5 La seconde partie de l’ouvrage, relativement indépendante de la première, n’en n’est pas moins passionnante. L’A. y présente une classification et une analyse des personnages de presque-humains dans les œuvres de fiction. S’ils y sont omniprésents, c’est qu’ils nous parlent de nous et nous mettent face à nous-mêmes. Ces personnages concrétisent ainsi des ensembles de problèmes et nous sommes invités à « penser ce qui se dit à travers [eux] » (p. 229).

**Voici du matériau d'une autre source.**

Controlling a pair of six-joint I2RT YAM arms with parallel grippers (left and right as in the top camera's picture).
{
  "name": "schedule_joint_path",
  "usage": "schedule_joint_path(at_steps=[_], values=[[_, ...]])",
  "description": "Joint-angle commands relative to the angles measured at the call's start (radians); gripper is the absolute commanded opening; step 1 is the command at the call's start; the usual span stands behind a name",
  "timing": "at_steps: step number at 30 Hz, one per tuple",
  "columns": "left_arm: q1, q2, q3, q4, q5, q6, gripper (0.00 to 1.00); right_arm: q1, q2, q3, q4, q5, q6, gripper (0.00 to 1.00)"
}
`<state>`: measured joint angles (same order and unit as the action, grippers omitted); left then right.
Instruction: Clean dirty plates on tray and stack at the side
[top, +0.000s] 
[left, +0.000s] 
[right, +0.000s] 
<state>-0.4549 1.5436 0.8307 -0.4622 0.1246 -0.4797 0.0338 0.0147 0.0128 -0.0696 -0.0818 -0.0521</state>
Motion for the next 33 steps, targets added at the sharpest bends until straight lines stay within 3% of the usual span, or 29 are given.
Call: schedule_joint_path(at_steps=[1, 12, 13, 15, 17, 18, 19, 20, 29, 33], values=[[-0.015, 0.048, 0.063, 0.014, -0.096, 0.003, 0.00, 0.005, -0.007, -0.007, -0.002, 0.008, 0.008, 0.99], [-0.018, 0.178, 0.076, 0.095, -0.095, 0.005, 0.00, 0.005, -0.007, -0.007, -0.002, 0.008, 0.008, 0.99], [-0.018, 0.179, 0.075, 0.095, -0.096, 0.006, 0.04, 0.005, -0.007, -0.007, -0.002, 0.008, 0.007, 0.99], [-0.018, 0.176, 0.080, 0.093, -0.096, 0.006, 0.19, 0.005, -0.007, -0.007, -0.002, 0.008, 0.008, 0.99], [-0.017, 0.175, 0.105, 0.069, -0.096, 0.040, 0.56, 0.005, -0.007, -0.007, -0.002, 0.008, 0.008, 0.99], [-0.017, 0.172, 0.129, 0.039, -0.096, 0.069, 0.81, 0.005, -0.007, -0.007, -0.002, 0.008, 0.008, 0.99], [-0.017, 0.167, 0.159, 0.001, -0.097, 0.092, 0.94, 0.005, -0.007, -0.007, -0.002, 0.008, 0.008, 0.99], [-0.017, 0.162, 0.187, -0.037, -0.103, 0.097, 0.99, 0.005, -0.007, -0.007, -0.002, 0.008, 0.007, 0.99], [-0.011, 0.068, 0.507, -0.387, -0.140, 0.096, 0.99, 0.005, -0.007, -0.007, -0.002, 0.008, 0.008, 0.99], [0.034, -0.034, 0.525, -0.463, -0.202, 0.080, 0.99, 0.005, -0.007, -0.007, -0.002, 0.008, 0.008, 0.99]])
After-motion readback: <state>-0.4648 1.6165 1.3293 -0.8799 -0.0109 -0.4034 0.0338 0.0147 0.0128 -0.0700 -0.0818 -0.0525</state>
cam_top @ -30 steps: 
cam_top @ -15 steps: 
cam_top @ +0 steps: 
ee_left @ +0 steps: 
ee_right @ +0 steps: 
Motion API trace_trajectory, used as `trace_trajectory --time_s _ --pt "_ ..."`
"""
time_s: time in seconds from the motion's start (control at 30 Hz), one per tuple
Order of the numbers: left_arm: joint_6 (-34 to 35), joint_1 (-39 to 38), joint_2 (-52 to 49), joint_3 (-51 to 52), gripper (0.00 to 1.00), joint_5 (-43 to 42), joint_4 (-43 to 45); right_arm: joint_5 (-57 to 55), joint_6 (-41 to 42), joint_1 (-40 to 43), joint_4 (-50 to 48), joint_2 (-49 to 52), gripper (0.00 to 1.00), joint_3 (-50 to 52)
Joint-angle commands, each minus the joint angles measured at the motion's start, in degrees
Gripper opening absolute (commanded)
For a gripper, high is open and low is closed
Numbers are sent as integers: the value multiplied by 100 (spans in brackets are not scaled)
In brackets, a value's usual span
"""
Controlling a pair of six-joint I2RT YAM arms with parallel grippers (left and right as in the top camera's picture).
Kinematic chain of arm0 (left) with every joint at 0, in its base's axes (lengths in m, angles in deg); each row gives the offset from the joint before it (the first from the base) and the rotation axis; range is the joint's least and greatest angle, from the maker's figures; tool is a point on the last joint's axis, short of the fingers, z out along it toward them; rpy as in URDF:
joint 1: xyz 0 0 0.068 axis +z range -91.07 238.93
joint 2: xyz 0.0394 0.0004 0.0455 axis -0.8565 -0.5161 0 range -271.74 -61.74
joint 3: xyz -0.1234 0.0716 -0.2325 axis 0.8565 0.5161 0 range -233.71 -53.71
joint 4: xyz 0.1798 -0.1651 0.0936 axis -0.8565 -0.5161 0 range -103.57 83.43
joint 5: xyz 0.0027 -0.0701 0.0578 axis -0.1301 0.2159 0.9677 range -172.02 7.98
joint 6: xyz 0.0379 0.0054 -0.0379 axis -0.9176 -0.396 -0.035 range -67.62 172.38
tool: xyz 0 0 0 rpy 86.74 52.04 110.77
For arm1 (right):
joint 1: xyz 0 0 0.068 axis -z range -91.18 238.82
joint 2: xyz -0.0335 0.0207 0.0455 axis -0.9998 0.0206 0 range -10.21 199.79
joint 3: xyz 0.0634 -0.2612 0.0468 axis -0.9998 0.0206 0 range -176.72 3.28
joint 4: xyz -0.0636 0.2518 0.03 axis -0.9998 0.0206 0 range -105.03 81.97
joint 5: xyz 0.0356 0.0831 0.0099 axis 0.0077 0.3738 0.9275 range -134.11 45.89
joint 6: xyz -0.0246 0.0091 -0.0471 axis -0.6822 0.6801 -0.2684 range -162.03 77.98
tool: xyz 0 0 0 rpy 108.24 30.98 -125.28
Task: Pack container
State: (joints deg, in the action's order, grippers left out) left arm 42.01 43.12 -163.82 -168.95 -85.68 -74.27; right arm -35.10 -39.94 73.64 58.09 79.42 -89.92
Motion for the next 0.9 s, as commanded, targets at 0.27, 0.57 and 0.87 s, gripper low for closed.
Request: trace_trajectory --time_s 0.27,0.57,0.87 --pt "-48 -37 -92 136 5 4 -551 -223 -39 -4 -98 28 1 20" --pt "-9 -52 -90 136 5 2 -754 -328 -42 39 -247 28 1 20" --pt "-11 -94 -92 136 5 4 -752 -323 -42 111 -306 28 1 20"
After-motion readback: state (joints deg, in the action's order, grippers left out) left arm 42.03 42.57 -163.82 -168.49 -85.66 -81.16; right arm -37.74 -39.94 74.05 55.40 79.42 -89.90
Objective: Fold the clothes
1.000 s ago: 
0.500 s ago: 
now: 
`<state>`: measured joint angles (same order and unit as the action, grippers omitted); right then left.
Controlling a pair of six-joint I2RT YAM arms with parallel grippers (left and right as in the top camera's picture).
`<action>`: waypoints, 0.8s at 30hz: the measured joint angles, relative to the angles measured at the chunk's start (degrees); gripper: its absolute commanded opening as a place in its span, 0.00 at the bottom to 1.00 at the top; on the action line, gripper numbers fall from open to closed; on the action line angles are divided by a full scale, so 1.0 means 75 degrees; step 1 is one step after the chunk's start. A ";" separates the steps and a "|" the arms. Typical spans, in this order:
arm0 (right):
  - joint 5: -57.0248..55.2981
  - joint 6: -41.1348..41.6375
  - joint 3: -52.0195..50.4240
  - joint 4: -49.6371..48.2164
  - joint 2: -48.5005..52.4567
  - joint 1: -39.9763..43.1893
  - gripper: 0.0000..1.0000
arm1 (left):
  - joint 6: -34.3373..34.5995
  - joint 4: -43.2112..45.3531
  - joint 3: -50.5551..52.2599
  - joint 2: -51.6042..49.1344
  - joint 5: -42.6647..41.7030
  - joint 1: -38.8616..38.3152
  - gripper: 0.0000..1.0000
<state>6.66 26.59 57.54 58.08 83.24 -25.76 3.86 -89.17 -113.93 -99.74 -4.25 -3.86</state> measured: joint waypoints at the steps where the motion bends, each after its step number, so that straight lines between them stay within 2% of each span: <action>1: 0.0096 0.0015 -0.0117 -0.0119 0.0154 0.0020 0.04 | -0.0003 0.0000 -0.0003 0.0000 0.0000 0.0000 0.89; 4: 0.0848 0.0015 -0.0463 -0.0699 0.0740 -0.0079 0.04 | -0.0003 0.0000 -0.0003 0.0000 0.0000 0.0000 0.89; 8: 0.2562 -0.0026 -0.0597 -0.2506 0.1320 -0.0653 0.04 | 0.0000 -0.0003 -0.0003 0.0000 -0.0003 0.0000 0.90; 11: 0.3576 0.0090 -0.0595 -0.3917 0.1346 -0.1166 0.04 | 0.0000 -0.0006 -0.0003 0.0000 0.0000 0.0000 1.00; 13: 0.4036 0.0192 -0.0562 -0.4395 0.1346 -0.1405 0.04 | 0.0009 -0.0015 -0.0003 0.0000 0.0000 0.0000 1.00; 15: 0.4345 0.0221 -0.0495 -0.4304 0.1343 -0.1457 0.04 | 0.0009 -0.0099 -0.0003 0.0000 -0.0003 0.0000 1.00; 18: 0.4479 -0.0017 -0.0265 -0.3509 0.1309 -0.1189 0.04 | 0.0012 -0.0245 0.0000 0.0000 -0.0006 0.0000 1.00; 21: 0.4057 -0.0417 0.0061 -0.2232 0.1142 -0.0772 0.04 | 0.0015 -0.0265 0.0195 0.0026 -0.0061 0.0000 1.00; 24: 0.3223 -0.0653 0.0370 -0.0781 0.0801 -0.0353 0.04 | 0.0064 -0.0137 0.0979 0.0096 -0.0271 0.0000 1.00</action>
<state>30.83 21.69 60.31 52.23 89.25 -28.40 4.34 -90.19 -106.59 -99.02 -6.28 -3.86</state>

L’A. propose ce faisant une analyse très subtile de douze figures de presque-humains. On pourrait craindre d’être écrasé par le poids de cet imposant répertoire mais il n’en est rien. Au contraire, l’A. démêle avec brio les fils qui forment la toile des rapports que les personnages entretiennent les uns avec les autres. Par une analyse historique de ces figures et le commentaire de certaines œuvres les mettant en scène, il parvient à mettre au jour les caractéristiques singulières des presque-humains et révèle comment ces derniers s’agencent les uns par rapport aux autres. L’analyse rejoint et complète finalement celle de la première partie de l’ouvrage : il s’agit en effet de montrer comment ces figures marginales nous permettent de penser l’humain. Plus que cela encore, par l’observation des presque-humains, il s’agit en définitive de nous apprendre à être (plus) humain (et à le rester). Comme l’écrit l’A. dans sa conclusion : « les presque-humains donnent à autrui un visage inédit et nous invitent à prêter attention à la diversité des vies possibles, tissant ainsi la trame d’un monde plus humain » (p. 370).